Next, in order to mitigate the confounding effect of treatment, we queried for associations with thrombotic events occurring at or before the time of diagnosis; during such analysis, extreme thrombocytosis (≥1000 × 109/L) was also included as variable of interest, based on previous reports of its association with lower risk of arterial thrombosis7 as well as CALR mutations8. In univariate analysis, the following were found to be significantly or near-significantly associated with an increased risk of arterial events: absence of extreme thrombocytosis (p = 0.03; 12% vs 5%), age >60 years (p = 0.04), absence of ASXL1 (p = 0.09), EZH2 (p = 0.08), RUNX1 (p = 0.17) mutations, wild-type ASXL1/RUNX1/EZH2 genotype (p = 0.03; 9% vs 1%), and driver mutation profile (p = 0.09; JAK2 11%, CALR 5%, MPL 19%, and TN 13%); leukocytosis was not significant (p = 0.8); multivariable analysis confirmed significance of wild-type ASXL1/RUNX1/EZH2 genotype (p = 0.03), age >60 years (p = 0.05) and absence of extreme thrombocytosis (p = 0.05), while driver mutation profile was relegated to borderline significance (p = 0.09). A similar analysis for venous events did not reveal any significant association. Finally, for arterial vascular events occurring after diagnosis (i.e. in the context of ongoing anti-thrombotic therapy), logistic regression analysis identified JAK2 vs CALR (p < 0.01) and wild-type ASXL1/RUNX1/EZH2 genotype (p = 0.07) as being significant or near-significant. Cox progression analysis for arterial thrombosis-free survival was feasible in the Mayo Clinic cohort and confirmed the significant unfavorable effect of wild-type ASXL1/RUNX1/EZH2 genotype (p = 0.02), and also identified a previous arterial event as an independent risk factor (p = 0.04).

Figure 1 summarizes our findings in the current study. Our main observations included (i) salutary effect of ASXL1/RUNX1/EZH2 mutations on the risk of arterial thrombosis in ET and (ii) prognostic interaction between extreme thrombocytosis and CALR mutation in influencing the incidence of arterial events at the time of diagnosis. The favorable influence of harboring ASXL1/RUNX1/EZH2 mutations on arterial thrombosis was evident in the context of arterial events occurring both before and after diagnosis.
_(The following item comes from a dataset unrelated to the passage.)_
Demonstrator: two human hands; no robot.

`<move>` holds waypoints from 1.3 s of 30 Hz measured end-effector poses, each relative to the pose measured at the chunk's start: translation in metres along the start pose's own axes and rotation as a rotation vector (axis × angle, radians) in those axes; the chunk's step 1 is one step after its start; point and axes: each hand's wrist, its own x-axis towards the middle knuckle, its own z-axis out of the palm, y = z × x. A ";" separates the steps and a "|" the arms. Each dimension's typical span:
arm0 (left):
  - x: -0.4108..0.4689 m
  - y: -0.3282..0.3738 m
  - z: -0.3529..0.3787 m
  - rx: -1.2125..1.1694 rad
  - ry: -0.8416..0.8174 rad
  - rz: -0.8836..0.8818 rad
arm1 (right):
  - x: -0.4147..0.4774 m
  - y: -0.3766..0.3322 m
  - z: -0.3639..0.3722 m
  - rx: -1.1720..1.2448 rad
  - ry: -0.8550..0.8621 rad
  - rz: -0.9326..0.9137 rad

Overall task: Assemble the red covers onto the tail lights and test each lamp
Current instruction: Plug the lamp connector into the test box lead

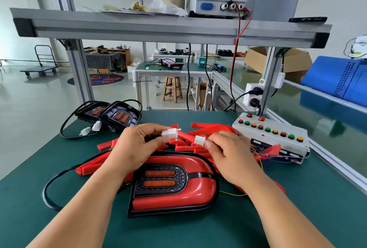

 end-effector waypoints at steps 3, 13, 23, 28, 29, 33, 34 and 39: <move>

To that effect, it is reasonable to consider the possibility that the infrequent occurrence of high-risk mutations might be a marker for a biologically different disease phenotype, such as occult prefibrotic myelofibrosis9. In a previous report in ET, overall survival was adversely affected by spliceosome (SF3B1, SRSF2) and leukemia-free survival by TP53 mutations3. In a more recent report of young patients with ET, extreme thrombocytosis was independently associated with shortened overall and leukemia-free survival whereas there was no such influence from driver mutations including JAK2 or CALR10.

Fig. 1
figure1

Thrombosis risk associations in essential thrombocythemia.
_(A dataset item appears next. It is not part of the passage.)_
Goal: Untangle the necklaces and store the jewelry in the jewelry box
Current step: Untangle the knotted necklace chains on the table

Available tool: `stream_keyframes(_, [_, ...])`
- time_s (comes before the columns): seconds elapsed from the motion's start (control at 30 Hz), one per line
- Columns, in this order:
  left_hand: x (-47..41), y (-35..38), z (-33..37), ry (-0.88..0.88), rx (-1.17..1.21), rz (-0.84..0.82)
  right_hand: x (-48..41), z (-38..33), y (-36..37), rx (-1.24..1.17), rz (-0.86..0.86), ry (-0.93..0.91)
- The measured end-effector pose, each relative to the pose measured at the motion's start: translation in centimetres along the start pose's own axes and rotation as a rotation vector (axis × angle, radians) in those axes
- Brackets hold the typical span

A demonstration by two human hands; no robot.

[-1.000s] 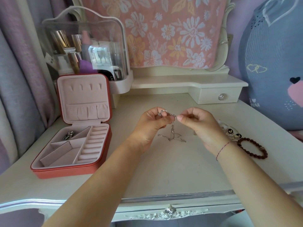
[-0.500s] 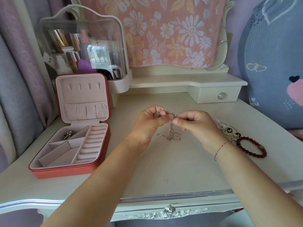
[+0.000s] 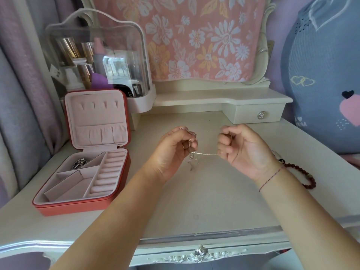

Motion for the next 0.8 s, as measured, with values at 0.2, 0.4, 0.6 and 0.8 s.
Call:
stream_keyframes(0.2, [0.0, -0.9, 0.7, 0.000, 0.056, 0.044, 0.5, -1.2, -0.8, -0.074, 0.013, -0.052])
stream_keyframes(0.4, [-0.1, -2.1, 1.3, 0.026, 0.096, 0.100, 0.6, -2.4, -2.2, -0.189, 0.020, -0.110])
stream_keyframes(0.6, [-0.1, -2.4, 1.4, 0.019, 0.111, 0.130, 0.9, -3.1, -3.4, -0.221, 0.101, -0.150])
stream_keyframes(0.8, [0.3, -3.1, 2.0, 0.047, -0.042, 0.200, 1.3, -3.6, -5.5, -0.104, 0.270, -0.194])
Point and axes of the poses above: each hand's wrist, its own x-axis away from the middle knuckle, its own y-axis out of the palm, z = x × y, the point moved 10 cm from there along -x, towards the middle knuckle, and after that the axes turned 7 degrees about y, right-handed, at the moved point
Extreme thrombocytosis in ET has previously been associated with both lower risk of arterial thrombosis7 and CALR mutations8. CALR mutations in ET have also been associated with decreased risk of thrombosis, which in the past has been attributed to the younger age distribution of affected cases11,12. The current study confirms the prothrombotic influence of JAK2, as opposed to CALR mutation13, and suggests that extreme thrombocytosis might also play a part in contributing to the observed decreased risk of arterial thrombosis in CALR-mutated ET. Additional studies are required to confirm these observations, assess their clinical impact, and provide additional insight into the underlying biological mechanisms, which are likely to include the long-recognized, platelet count-dependent, development of acquired von Willebrand syndrome14.

References

  1. 1.

    Tefferi, A. & Barbui, T. Polycythemia vera and essential thrombocythemia: 2021 update on diagnosis, risk-stratification and management. Am. J. Hematol. 95, 1599–1613 (2020).
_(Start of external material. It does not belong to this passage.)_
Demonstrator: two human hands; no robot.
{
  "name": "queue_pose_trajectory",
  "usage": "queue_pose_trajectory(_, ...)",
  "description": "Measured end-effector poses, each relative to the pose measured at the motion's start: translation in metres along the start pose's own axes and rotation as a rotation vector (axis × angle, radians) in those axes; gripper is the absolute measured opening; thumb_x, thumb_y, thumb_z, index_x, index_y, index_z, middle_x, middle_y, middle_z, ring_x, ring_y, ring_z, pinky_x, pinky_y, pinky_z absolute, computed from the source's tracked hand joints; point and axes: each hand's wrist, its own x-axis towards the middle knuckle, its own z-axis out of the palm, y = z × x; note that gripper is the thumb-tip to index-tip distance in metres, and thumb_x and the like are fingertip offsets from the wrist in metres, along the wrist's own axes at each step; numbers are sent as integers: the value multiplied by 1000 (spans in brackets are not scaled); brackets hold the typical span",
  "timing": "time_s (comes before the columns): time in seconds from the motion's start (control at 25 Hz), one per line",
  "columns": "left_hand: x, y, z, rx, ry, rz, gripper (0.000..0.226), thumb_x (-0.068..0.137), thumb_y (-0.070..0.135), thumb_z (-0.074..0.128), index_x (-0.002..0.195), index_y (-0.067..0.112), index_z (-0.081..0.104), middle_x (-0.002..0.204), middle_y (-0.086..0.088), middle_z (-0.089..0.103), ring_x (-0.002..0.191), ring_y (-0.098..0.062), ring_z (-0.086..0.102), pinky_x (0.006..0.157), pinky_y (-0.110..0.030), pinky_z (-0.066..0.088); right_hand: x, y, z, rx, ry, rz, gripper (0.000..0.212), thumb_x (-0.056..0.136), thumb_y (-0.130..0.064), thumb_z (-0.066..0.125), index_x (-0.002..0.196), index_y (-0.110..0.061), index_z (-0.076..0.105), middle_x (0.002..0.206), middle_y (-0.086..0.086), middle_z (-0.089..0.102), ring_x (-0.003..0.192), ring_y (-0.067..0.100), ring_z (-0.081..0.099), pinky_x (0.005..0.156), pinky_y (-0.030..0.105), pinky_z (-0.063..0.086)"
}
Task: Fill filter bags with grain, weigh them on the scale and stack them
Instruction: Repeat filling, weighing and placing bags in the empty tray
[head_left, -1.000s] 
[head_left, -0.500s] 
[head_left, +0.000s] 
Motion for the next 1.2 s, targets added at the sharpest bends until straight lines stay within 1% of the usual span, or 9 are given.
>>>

    CAS  Article  Google Scholar 

  2. 2.

    Szuber, N. et al. Myeloproliferative neoplasms in the young: Mayo Clinic experience with 361 patients age 40 years or younger. Am. J. Hematol. 93, 1474–1484 (2018).

    CAS  Article  Google Scholar 

  3. 3.

    Tefferi, A. et al. Mutation-enhanced international prognostic systems for essential thrombocythaemia and polycythaemia vera. Br. J. Haematol. 189, 291–302 (2020).

    CAS  Article  Google Scholar 

  4. 4.

    Arber, D. A. et al. The 2016 revision to the World Health Organization classification of myeloid neoplasms and acute leukemia. Blood 127, 2391–2405 (2016).

    CAS  Article  Google Scholar 

  5. 5.

    Tefferi, A. et al. Targeted deep sequencing in polycythemia vera and essential thrombocythemia. Blood Adv. 1, 21–30 (2016).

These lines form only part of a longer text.